The Chinatown arches erected on either end of Charlotte Street in Port-of-Spain may be an important first step in bringing commercial and cultural revitalisation to that section of downtown. However, it is barely a drop in the bucket given to complete the revival that the nation’s capital urgently needs.
For too long, the city has been left to steadily deteriorate. It has now degenerated into a filthy, congested space with a growing vagrant population where illegal vendors inflict unfair competition on legitimate businesses, making it a very uncomfortable place to work or do business.

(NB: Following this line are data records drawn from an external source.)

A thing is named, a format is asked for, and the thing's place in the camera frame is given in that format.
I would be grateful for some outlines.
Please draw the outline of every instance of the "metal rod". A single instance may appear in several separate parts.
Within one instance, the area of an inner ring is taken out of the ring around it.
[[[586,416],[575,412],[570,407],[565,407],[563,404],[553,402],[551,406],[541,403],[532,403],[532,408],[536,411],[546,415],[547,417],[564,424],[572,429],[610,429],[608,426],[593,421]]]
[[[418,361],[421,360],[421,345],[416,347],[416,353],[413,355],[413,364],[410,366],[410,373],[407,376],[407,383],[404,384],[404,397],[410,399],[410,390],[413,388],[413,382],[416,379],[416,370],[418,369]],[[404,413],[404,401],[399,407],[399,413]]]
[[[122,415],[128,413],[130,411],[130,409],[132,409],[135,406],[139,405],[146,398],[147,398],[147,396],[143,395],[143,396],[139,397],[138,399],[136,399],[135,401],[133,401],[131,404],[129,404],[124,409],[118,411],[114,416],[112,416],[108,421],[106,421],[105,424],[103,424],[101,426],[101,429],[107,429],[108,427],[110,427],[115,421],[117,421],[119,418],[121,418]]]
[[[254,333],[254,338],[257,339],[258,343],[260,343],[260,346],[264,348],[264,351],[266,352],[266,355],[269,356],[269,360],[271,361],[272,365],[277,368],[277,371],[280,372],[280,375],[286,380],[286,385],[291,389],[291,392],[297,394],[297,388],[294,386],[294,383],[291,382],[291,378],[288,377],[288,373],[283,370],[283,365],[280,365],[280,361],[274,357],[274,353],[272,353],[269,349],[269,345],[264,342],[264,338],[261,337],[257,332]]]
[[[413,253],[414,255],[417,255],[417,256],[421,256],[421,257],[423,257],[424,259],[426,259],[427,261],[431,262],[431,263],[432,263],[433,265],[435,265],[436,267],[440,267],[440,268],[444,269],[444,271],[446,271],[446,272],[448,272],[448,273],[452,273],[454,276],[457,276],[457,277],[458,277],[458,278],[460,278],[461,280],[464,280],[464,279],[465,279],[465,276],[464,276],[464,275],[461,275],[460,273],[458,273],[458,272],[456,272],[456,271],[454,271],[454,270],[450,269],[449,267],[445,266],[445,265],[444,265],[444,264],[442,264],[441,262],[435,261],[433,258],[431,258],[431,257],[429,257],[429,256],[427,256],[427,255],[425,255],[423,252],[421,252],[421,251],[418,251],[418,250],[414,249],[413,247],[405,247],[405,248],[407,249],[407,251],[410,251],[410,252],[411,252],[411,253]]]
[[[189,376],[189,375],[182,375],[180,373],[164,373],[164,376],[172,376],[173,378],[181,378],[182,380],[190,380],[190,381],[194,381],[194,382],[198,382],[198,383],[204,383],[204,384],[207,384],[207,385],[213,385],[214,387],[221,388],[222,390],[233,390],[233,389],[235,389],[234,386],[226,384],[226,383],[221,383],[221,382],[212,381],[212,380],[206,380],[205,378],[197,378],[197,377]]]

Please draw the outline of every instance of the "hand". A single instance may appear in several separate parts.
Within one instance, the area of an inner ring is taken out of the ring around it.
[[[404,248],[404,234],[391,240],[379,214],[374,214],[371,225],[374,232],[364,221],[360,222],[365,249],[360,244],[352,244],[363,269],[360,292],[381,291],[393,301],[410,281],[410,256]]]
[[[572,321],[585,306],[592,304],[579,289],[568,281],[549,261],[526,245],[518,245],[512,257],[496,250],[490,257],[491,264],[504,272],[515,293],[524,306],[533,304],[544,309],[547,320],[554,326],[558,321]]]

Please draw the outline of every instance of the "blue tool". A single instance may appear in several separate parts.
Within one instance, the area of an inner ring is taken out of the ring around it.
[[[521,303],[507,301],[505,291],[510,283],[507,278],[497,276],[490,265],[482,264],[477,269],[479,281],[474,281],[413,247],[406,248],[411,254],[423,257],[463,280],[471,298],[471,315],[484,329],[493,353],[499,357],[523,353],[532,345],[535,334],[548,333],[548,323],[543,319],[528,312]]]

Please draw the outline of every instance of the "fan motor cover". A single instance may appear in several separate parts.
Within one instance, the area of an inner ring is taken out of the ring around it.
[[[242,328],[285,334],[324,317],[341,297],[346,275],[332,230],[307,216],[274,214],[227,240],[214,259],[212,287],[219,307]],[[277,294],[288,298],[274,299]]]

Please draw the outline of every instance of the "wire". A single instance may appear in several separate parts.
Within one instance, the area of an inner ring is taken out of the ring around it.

The flash floods that are inevitable every time there is a heavy downpour of rain quickly subside, leaving streets, pavements and drains filled with unsightly debris.
It is not a space of which we can be proud, particularly as the seat of government. It is also not a user-friendly city.
While there are pockets of beauty here and there around the capital, its true worth struggles to shine through the vast areas of neglect and decay.
In this regard, while there is a critical role to be played by the municipal authorities in cleaning up and transforming Port-of-Spain into the vibrant, modern city that it is supposed to be, support needs to be provided by the corporate sector and other stakeholders in rescuing the capital.
This is not about erecting more skyscrapers like the ones that dominate the waterfront. It is also not only about restoring valuable, historic landmarks, such as the Red House.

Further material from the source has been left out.